Why a high max_connections setting can be detrimental to performance

Introduction

As a PostgreSQL Support Engineer, one common scenario we experience is a slow system on a reasonably powerful machine. In these cases, we often see that max_connections is set to 10,000 or more, sometimes even as high as 30,000. While we will advise that max_connections is too high and needs to be lowered, the usual response is, “Well, most of those connections are idle, so they shouldn’t affect performance.” This statement is not true, as an idle connection is not weightless. In this article, we’ll explore why a high idle connection count can be detrimental to database performance.

The Math

It is natural for a DBA or sysadmin (or an application developer) to configure PostgreSQL for the expected connection load. If, after discussion between teams on a project, the anticipated number of clients on an enterprise application would be 10,000, max_connections = 10000 would get coded into postgresql.conf However, it seems that often times these values are decided by the business and not necessarily by those who have more intimate knowledge of the hardware. For example, in many enterprise data centers, a database server might be provisioned with 128 CPU cores. With hyperthreading on, the machine can handle 256 processes. At EDB, we would typically expect a comfortable load on a core to be around 4 processes. If we put this in a formula, it should look something like this:

max_connections = #cores * 4

In the case of this large enterprise machine, 256 * 4 = 1024, so max_connections should be set to no higher than 1024. Even this value is highly contested in the community, where many experts believe that max_connections should not exceed a few hundred.

“But the connections are all idle!”

While it would be intuitive to think that it would be harmless to set max_connections = 30000 and promise that the vast majority of those connections to be idle, I would encourage proponents of the high max_connections setting to think more deeply about the implications of having so many connections. In particular, we must recall that PostgreSQL is a process-based application, which means that the underlying operating system needs to perform context switches to run queries and perform the underlying interfacing with hardware. On particularly busy systems with high CPU counts there’s risk of being affected by cache line contention, which I previously wrote about

Even if the operating system could handily manage thousands of processes simultaneously, Postgres’ supervisor process (i.e., postmaster) needs to keep tabs on each process/backend it has forked because of an incoming connection. This management done by postmaster is can become expensive, as non-idle queries require postmaster to get a snapshot of what’s visible/invisible, committed/uncommitted (aka, Transaction Isolation), and that requires scanning a list of processes and their snapshot information. The larger the process list, the longer it will take to GetSnapshotData()

A Simple Example

To illustrate this point, I put together a very rudimentary test to basically do the following:

  • open a connection
  • run SELECT 1
  • keep the connection open until the program ends

While running this simple program to keep thousands of idle connections open, I ran pgbench on the side and gathered the tps output (with flags --client=10 --transactions=5000`). The results of this test are below:

connection graph

Granted, this was an older maching (128GB RAM on a 32-CPU VM with spindle disks on CentOS 7), but I think it still has the capability of illustrating the effect of increasing the number of idle connections. As we can see, when the number of idle connections increases, the throughput decreases. I ran two tests and their results are fairly similar. The spikes towards the end may have to do with caching or some other background activity. I purposely kept autovacuum = on for the two tests because a real system will likely have autovacuum on. For a third test, I turned off autovacuum, and while the performance was marginally better (because the active processes are no longer competing with autovacuum for I/O resources), we still see that scaling up idle connections will negatively affect performance.

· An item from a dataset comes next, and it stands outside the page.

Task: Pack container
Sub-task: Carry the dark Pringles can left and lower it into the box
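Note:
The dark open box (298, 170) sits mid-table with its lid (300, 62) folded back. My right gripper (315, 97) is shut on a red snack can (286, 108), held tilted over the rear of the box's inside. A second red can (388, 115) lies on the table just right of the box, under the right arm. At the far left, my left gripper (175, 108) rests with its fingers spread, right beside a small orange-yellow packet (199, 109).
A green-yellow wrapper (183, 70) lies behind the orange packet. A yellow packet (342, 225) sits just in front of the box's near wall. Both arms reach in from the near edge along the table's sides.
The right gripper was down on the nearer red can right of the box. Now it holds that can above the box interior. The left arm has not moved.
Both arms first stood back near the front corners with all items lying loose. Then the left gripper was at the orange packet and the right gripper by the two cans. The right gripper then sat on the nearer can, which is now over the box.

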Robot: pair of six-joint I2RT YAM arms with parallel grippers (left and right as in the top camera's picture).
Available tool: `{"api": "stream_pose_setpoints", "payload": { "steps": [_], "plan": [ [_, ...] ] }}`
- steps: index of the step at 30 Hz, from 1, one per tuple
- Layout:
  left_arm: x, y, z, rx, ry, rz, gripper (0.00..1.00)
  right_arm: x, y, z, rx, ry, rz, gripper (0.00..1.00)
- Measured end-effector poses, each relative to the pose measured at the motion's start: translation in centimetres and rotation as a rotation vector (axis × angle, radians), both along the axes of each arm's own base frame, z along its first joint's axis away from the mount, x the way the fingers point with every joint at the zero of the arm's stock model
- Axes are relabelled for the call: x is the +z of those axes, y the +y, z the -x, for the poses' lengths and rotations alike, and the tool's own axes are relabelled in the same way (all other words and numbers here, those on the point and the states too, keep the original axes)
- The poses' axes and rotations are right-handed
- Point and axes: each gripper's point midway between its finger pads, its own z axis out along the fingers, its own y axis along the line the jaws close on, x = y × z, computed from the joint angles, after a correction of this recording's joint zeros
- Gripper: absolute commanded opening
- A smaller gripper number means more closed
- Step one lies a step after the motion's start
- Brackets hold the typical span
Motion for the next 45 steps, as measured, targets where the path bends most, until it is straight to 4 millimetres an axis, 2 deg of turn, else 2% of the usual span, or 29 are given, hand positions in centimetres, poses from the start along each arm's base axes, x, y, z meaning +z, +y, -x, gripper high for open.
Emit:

How to Achieve High Throughput

If max_connections cannot be set to more than a few hundred, how do we achieve high throughput on a very busy enterprise-grade application? One of the simplest ways to address this is by using a connection pooler like pgbouncer, which will allow the thousands of application connections to share a relatively small pool of database sessions. One of the advantages of doing this is that because max_connections can be kept low, administrators can be more generous with work_mem, as each of the fewer processes can get a larger share of the memory pool. Other ways of addressing heavy client application traffic include leveraging a mix of replication with HAProxy to achieve read scaling.

Conclusion

We’ve briefly explored how connection scaling negatively affects database performance. Andres Freund has written a more comprehensive article on this very topic, and more analysis and insights can be found in his post. From both his tests and mine, it is very clear that when it comes to max_connections, the reality is often the case that less is more, and additional software and tools should be employed to achieve better throughput.